> _Try it_: For the word "grey", count the lines in the records below that include it and give only that number.

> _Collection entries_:
━━━━━━━━━━━━━━━━━━━━━━━━━━━━━━
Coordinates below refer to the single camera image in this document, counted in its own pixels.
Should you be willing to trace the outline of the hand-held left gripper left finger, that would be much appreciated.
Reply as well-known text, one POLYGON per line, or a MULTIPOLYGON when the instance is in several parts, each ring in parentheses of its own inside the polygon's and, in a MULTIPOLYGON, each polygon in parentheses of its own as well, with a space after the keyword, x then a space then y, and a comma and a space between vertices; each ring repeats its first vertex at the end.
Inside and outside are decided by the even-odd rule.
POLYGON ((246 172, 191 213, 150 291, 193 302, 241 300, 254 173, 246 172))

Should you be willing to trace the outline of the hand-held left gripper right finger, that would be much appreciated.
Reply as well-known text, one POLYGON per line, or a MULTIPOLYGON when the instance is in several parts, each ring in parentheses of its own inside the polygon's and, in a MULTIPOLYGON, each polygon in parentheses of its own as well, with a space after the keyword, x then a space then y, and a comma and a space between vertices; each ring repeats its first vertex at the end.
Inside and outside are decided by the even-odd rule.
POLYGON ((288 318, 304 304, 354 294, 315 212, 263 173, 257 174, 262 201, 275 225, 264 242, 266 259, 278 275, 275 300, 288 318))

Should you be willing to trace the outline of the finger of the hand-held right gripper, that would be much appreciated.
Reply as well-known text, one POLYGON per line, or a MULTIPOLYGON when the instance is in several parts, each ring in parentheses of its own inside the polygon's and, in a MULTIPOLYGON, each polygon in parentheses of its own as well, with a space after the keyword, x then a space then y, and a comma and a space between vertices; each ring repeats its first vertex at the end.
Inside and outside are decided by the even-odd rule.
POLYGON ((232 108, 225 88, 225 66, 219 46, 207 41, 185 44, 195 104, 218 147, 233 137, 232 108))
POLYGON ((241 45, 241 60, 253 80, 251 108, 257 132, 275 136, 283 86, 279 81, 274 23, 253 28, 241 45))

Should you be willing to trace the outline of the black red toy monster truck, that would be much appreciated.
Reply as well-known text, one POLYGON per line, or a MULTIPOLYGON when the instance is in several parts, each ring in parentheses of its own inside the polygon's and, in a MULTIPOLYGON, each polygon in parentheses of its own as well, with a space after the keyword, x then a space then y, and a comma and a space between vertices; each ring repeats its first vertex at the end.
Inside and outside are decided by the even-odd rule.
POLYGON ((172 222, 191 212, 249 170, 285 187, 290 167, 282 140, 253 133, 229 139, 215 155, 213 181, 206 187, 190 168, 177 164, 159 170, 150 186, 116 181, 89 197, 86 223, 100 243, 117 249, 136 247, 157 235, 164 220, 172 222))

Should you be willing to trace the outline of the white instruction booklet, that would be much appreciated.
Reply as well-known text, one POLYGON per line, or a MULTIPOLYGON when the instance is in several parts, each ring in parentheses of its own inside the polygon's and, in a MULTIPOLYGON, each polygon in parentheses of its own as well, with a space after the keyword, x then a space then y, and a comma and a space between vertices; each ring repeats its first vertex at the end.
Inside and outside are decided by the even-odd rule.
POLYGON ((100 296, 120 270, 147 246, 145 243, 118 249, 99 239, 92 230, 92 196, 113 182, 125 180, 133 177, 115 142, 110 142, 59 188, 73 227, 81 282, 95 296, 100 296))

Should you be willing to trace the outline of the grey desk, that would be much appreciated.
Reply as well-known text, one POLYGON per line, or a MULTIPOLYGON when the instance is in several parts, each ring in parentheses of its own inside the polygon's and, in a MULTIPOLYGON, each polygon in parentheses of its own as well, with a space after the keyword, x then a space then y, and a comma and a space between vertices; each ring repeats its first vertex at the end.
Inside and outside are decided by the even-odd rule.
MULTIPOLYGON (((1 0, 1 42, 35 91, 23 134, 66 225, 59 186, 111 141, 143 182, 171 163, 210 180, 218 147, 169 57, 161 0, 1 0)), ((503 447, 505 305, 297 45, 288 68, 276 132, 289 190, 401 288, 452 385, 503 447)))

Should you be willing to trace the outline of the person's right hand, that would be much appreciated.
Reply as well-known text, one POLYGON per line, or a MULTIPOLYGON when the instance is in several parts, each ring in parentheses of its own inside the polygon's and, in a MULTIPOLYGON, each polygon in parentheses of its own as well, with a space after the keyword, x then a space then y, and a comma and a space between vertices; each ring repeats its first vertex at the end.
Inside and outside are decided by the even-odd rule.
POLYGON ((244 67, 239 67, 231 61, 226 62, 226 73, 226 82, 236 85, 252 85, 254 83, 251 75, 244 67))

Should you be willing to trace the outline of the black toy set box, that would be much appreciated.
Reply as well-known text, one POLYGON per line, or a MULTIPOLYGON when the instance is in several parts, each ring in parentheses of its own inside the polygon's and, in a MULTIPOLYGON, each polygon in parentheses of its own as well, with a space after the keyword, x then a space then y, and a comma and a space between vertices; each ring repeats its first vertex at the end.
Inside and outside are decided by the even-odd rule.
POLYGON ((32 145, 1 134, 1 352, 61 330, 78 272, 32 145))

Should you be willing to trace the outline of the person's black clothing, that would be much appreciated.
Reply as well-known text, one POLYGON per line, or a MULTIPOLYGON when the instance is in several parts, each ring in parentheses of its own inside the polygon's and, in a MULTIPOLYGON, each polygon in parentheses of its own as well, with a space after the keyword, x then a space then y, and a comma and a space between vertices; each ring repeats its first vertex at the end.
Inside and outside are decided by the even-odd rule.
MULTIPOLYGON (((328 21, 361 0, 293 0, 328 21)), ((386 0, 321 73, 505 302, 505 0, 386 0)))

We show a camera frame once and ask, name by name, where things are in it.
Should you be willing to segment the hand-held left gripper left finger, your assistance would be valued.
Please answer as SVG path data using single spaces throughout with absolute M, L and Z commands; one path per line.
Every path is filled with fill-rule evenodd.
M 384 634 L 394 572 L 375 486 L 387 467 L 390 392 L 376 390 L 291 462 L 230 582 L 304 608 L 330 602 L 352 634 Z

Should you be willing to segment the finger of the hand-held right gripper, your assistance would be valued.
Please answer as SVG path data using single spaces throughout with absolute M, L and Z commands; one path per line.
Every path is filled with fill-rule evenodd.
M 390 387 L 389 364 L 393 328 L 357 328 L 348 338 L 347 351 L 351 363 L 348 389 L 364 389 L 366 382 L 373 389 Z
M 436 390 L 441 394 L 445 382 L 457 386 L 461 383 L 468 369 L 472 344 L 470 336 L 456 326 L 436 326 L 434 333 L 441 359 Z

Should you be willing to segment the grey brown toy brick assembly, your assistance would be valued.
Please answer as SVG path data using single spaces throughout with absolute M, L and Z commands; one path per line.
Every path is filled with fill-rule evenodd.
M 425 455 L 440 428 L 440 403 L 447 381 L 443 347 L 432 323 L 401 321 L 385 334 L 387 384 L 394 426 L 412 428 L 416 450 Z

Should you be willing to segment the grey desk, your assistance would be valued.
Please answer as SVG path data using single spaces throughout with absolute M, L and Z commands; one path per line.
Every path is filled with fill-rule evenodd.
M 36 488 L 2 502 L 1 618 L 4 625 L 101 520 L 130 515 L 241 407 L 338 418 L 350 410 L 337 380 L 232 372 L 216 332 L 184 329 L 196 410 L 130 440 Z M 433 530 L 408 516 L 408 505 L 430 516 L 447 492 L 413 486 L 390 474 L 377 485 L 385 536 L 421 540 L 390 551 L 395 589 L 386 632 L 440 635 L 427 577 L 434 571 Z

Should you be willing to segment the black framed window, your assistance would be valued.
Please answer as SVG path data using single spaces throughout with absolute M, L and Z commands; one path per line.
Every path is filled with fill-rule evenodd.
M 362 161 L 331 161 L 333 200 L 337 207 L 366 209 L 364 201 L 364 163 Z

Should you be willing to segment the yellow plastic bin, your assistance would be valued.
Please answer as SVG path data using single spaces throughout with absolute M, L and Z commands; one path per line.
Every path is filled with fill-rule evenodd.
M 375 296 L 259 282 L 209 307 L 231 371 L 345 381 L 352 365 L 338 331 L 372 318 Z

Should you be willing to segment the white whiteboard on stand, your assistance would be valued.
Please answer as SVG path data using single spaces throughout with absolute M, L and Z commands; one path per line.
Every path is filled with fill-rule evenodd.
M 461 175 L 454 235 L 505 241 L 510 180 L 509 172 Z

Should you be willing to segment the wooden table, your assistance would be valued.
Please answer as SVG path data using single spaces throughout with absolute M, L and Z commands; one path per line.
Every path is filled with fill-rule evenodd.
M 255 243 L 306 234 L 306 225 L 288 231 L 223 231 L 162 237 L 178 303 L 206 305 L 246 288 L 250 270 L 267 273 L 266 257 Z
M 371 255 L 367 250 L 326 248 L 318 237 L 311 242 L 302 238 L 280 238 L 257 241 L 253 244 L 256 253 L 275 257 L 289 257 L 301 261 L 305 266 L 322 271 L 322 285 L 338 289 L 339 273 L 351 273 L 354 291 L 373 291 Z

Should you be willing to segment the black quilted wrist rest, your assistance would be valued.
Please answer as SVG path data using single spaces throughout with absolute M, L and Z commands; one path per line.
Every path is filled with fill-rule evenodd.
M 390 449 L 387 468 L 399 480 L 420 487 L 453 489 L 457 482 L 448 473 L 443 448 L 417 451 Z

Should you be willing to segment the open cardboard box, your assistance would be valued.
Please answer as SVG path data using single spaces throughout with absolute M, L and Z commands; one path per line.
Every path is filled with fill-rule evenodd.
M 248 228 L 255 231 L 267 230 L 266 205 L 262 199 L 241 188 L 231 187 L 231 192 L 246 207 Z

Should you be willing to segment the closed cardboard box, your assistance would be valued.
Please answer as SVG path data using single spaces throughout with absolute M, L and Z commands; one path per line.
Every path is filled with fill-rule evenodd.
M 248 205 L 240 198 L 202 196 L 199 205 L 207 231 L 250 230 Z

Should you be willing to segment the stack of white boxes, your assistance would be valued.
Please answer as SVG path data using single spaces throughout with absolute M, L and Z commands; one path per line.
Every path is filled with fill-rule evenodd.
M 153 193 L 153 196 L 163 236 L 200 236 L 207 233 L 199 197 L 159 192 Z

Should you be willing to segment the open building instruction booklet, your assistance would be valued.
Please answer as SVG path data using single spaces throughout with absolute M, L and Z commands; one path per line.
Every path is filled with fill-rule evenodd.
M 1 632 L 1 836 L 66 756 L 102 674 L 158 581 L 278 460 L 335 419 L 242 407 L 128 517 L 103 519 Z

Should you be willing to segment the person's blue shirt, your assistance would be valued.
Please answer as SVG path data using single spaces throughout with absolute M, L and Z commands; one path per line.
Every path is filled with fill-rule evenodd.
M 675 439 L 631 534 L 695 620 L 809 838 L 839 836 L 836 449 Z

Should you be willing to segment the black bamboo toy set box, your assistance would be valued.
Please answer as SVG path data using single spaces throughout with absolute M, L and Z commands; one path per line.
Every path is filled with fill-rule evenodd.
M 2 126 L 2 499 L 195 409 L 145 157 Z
━━━━━━━━━━━━━━━━━━━━━━━━━━━━━━
> _Answer space_: 3